Because your samples are non-random, you have to interpret these results
very cautiously, but it is still interesting to find out what people
said.
- Reliability analysis and correlations among the questions measuring
the dependent variable. Ideally, the reliability analysis should show
all of the corrected item-total correlations (the correlation of each
item with the sum of all the other items) to be moderately high and
positive (better than .4 or .5). and the coefficient alphas to be over
.7. Also, for each item, the output should state that removing
the item would lead to a lower alpha. If all of these things
are true, your items are all good.
If you don't have the ideal, there are several possible patterns to
check for in the correlation matrix itself:
- One or two questions show low negative correlations and small positive
ones with the other items; these questions have a low item-total correlation
and an indication that alpha will go UP if they are removed. This
probably means those questions are "bad" and the others
are OK. You discard the bad questions and get a revised index using
only the good ones.
- There are subsets of questions that have moderate or strong positive
correlations with each other but negative or weak correlations with
the others. This means the questions seem to be tapping more than
one conceptual variable. You try to see which set most captures what
you had in mind and use those for your index. Occasionally, you decide
that both sets are interesting, and create two indices, one for each.
- There are a lot of strong negative correlations for one or two
variables, and their item-total correlations are strongly negative.
This usually means that you have forgotten to "reverse score"

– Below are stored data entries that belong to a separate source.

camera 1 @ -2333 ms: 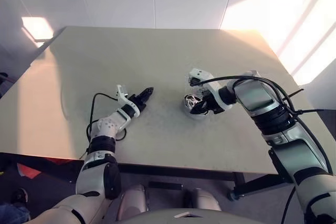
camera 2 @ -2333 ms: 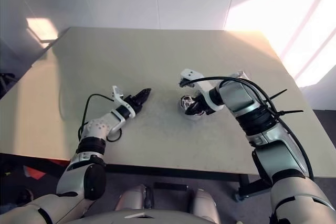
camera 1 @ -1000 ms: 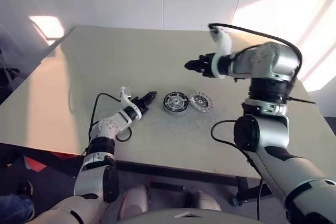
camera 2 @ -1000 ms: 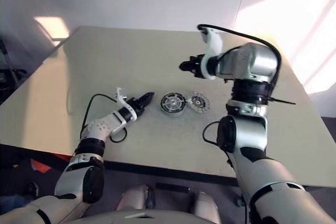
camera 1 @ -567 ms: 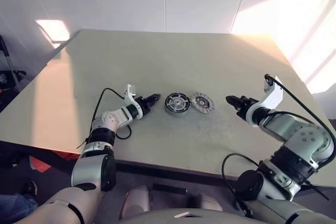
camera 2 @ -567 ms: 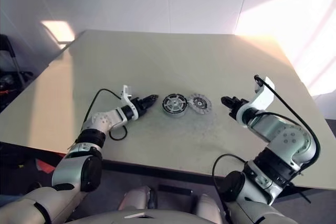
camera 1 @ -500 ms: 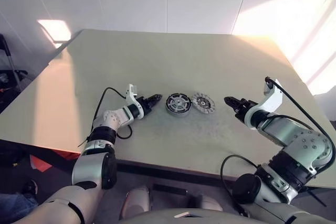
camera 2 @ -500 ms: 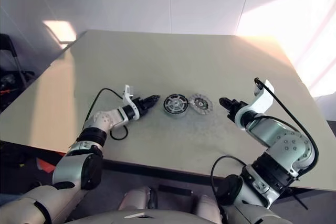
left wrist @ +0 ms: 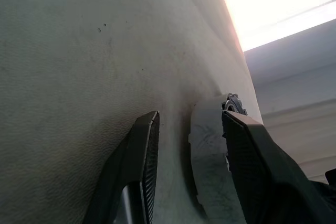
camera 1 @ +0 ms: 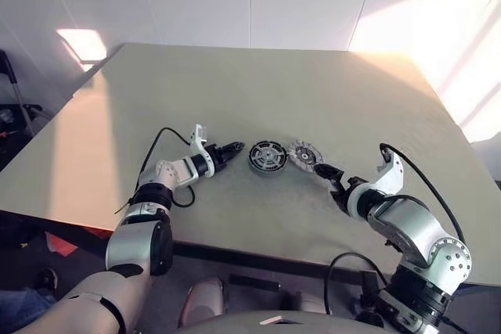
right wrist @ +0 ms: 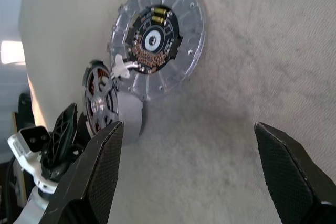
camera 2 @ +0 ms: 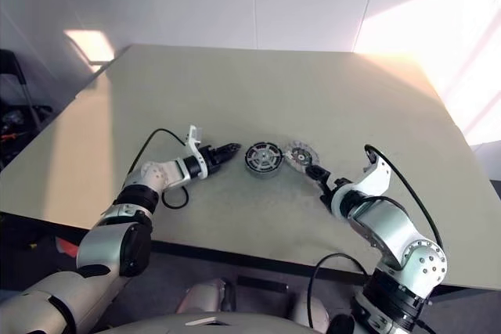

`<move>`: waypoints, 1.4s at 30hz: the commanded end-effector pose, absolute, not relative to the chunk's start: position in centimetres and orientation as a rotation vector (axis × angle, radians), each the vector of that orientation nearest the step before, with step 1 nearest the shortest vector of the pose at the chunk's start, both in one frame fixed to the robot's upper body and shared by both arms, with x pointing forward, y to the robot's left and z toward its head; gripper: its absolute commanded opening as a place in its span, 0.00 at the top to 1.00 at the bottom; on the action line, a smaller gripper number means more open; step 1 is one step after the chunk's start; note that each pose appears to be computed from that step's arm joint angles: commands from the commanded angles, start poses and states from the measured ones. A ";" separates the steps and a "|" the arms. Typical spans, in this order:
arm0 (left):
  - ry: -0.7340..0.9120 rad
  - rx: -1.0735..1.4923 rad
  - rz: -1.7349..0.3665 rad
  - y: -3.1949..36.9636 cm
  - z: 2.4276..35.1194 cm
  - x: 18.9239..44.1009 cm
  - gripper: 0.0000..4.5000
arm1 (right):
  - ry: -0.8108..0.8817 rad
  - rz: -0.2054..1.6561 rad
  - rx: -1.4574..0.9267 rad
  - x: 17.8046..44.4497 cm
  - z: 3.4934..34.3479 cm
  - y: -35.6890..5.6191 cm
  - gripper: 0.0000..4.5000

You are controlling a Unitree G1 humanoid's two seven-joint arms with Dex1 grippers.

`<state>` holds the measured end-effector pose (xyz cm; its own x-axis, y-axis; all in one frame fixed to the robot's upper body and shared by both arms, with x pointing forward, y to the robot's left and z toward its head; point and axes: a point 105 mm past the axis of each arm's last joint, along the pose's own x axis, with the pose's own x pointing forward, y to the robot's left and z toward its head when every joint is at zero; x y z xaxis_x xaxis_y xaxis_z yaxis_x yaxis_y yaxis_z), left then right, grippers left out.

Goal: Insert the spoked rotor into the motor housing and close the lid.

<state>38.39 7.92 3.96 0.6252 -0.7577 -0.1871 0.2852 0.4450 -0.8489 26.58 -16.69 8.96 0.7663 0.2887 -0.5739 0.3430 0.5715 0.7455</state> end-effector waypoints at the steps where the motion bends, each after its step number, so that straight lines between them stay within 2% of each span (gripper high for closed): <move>1: 0.670 -0.858 -0.675 8.1 2.7 37.8 0.55 | 0.751 0.054 1.052 26.9 10.2 -14.5 0.01; 6: 0.663 -0.854 -0.663 8.5 2.8 37.9 0.55 | 0.763 0.092 1.072 28.5 10.5 -13.8 0.01; 16: 0.632 -0.859 -0.640 9.3 3.1 38.2 0.55 | 0.767 0.046 1.036 31.1 8.7 -14.4 0.01; 28: 0.622 -0.858 -0.639 9.2 3.1 38.2 0.55 | 0.613 0.019 1.024 35.3 8.8 -15.3 0.01; 35: 0.621 -0.850 -0.638 9.3 3.1 38.3 0.55 | 0.477 0.132 1.047 38.0 11.5 -14.0 0.01; 42: 0.617 -0.840 -0.635 9.3 3.2 38.4 0.55 | 0.355 0.390 1.059 39.0 16.7 -10.6 0.01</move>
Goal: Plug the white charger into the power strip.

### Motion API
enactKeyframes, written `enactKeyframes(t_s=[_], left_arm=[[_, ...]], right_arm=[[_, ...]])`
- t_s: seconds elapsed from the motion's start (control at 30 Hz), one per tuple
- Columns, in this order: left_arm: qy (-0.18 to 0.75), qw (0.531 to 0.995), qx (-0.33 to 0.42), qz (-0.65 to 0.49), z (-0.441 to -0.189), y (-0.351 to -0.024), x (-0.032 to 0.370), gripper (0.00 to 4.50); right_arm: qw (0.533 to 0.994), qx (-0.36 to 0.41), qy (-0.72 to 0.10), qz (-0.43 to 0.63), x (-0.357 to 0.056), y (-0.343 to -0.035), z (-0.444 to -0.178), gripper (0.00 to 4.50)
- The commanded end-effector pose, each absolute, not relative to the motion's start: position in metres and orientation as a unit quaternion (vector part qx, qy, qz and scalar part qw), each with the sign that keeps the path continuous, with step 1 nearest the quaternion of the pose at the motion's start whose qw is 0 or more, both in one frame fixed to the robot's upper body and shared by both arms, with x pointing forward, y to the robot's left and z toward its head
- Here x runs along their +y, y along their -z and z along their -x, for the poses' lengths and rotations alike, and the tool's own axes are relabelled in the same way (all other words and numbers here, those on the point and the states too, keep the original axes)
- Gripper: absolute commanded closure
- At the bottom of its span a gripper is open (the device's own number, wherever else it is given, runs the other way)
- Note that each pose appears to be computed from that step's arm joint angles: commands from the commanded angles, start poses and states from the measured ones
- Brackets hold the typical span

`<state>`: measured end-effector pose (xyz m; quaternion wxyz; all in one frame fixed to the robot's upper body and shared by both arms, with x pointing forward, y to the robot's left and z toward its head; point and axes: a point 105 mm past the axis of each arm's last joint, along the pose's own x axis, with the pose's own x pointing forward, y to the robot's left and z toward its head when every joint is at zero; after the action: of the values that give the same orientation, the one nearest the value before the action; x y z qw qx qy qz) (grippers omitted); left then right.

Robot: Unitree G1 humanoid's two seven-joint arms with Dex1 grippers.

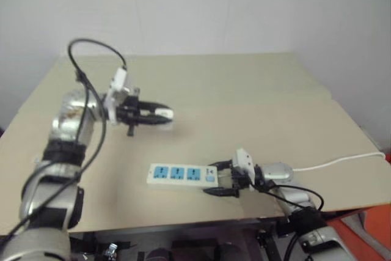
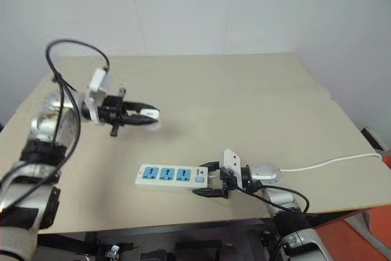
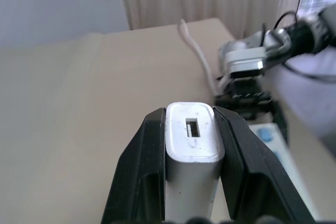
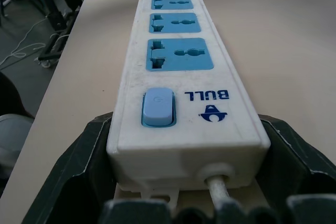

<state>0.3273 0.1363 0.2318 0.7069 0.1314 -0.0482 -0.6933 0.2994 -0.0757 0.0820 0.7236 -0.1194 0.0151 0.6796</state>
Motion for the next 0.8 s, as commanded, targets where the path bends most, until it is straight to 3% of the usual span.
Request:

a question, or that subjects read the opposite meaning into a question
than you intended. SEE ME.
- Most correlations in the table are close to zero, and negative
ones are scattered across different questions, alphas and item-total
correlations are low. This means that none of the items are properly
related to any of the others, that there really is no single concept
that your questions measure. This is the worst situation to be in,
but it is rare. Most often, this turns out to be due to mistakes in
coding the data, usually when partners code their data separately
and turn out to be doing it differently. If you have data like this
and you have checked for and ruled out coding errors, you definitely
need to see me.
- Look to see if the means of the INDEX get larger in the expected
direction across categories of the OPEN-ENDED question, and that the
analysis of variance test is significant at p < .01 or smaller. This
should occur if the INDEX and the OPEN-ENDED question are both "valid"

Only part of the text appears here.